● Work task:
Count how many lines of the material hold "provide". Respond with that number alone.

● Extracted information:
----------
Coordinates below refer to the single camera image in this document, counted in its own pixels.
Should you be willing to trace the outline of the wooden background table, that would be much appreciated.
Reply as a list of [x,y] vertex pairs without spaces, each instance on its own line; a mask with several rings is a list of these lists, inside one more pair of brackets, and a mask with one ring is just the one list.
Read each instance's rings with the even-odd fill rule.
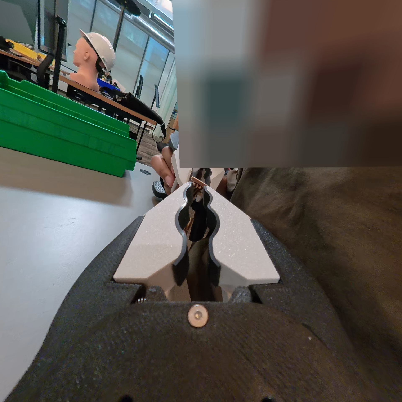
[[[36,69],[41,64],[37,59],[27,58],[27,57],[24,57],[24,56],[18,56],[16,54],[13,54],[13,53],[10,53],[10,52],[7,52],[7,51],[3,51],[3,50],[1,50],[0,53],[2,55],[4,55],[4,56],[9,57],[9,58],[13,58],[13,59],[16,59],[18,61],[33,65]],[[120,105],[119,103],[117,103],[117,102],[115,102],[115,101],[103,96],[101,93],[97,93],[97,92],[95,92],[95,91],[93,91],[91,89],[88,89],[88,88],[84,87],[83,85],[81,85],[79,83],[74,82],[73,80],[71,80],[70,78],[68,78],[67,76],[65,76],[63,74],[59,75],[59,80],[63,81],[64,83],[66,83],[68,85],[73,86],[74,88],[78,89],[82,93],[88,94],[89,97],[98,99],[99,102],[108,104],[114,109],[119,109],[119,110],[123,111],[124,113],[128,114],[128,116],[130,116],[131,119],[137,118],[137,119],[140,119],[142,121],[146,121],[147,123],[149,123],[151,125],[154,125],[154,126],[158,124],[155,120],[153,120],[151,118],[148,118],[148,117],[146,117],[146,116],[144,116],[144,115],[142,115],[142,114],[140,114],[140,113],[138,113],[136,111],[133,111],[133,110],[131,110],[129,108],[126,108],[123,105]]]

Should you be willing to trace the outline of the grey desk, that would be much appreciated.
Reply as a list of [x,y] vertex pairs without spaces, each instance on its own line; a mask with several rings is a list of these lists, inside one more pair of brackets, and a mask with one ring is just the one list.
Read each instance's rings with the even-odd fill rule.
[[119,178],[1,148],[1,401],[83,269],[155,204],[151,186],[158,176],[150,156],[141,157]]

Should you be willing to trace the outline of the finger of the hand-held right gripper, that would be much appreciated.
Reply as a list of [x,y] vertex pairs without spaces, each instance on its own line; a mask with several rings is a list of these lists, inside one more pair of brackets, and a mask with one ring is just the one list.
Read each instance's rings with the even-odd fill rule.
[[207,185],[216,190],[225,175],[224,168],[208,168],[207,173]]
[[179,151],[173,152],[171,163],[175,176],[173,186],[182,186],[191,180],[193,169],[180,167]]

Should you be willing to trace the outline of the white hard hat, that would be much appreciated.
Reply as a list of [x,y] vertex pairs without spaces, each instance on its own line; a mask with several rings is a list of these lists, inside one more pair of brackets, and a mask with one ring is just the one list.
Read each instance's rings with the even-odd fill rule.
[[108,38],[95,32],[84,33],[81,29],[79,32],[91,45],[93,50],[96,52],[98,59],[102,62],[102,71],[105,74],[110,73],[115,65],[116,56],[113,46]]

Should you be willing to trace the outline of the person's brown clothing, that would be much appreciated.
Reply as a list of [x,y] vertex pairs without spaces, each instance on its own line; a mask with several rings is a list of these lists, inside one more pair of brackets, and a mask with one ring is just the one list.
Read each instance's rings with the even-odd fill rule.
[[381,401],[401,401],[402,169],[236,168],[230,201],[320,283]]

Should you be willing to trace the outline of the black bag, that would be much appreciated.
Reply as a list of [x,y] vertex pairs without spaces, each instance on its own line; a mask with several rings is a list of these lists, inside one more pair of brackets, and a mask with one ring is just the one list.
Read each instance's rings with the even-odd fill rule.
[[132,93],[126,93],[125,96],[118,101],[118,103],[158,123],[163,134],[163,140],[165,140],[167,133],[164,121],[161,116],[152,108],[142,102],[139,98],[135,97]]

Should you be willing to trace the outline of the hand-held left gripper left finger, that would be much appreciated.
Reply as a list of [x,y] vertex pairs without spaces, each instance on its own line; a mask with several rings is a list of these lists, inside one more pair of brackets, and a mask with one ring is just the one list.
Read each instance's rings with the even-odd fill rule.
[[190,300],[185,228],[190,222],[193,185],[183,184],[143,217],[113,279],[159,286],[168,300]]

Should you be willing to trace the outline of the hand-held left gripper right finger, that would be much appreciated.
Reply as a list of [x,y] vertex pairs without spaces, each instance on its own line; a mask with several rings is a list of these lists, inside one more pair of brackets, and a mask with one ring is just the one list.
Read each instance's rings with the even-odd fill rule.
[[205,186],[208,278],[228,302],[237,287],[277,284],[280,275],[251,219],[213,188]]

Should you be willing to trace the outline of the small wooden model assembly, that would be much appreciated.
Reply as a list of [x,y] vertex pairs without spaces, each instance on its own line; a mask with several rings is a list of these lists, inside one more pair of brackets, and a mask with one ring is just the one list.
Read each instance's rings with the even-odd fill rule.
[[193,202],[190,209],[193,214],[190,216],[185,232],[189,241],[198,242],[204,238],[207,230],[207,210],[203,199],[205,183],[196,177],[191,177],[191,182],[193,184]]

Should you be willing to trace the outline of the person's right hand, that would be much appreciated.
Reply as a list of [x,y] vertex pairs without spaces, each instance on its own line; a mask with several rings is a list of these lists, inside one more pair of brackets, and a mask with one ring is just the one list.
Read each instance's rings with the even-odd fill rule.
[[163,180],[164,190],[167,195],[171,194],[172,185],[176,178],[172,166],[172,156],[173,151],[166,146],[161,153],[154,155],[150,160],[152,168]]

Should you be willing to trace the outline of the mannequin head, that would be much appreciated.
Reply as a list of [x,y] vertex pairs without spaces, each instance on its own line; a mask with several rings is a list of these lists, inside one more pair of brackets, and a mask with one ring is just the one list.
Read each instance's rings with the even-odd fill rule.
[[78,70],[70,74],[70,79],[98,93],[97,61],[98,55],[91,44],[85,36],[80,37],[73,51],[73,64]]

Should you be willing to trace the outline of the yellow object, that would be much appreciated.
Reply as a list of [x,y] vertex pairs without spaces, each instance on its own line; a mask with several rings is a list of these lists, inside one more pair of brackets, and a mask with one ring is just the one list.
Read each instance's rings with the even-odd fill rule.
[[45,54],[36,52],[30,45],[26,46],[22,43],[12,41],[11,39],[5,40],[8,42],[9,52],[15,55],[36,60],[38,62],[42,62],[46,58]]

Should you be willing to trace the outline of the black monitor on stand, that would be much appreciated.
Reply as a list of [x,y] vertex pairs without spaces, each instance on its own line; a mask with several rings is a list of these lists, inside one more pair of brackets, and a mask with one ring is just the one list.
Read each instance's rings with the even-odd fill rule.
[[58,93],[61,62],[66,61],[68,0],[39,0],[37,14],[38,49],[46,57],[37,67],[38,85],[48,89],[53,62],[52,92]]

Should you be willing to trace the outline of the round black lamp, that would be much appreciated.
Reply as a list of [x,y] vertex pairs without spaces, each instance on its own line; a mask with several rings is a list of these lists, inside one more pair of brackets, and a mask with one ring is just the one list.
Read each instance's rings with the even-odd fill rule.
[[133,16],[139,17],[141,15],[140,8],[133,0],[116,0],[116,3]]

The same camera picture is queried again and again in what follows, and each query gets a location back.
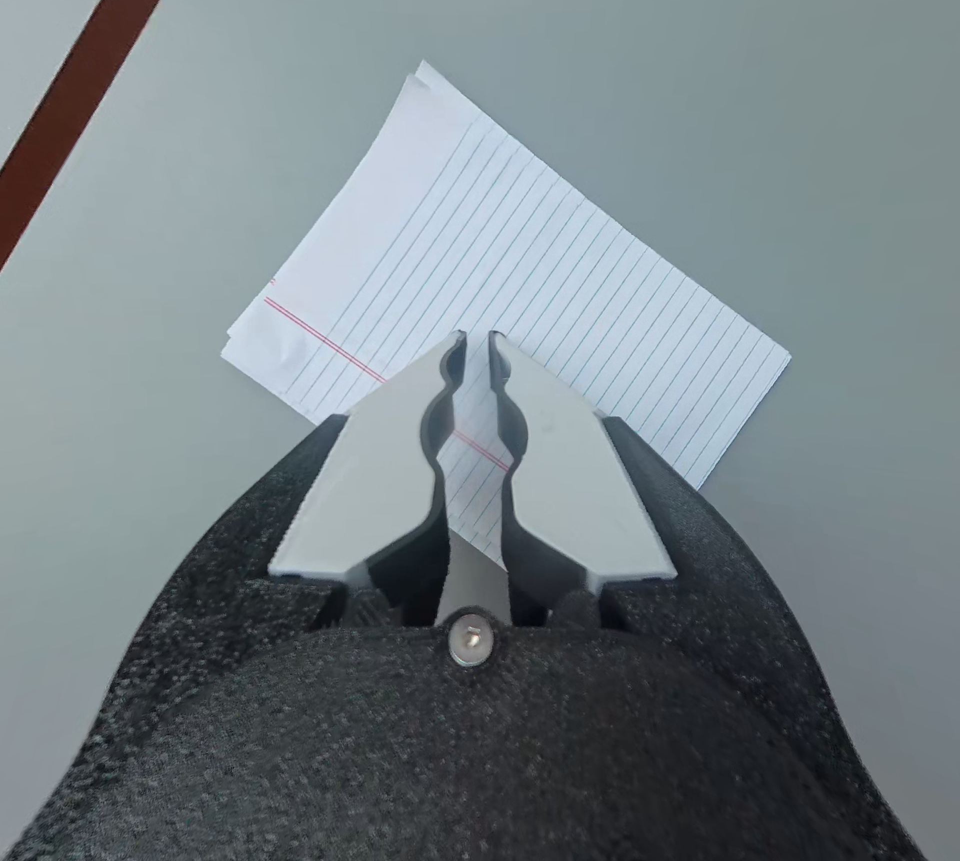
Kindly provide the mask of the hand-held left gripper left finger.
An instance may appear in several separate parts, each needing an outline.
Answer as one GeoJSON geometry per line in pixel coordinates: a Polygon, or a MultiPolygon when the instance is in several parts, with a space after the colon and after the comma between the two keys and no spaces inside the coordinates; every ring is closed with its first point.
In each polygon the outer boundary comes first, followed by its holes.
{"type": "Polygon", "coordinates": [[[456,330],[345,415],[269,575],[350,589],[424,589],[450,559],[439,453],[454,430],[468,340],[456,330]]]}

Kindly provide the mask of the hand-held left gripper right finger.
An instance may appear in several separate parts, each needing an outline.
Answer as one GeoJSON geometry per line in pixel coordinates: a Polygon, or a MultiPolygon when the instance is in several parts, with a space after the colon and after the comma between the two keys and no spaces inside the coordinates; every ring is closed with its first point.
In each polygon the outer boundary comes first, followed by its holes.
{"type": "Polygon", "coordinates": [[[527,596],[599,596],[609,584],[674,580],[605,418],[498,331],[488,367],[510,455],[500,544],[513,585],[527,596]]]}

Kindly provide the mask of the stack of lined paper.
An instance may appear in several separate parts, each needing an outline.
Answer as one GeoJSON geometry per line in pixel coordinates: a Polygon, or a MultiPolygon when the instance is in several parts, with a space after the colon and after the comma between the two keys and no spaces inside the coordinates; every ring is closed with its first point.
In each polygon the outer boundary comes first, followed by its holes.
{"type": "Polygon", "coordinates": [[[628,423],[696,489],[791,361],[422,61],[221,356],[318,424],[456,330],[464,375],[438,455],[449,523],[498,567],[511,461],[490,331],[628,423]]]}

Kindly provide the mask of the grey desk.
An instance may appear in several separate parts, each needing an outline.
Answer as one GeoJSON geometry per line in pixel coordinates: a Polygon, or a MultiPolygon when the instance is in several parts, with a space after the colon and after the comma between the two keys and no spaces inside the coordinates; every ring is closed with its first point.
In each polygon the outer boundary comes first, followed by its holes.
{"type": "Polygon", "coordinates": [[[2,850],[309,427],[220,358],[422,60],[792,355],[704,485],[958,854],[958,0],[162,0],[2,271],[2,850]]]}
----------
● Final answer:
4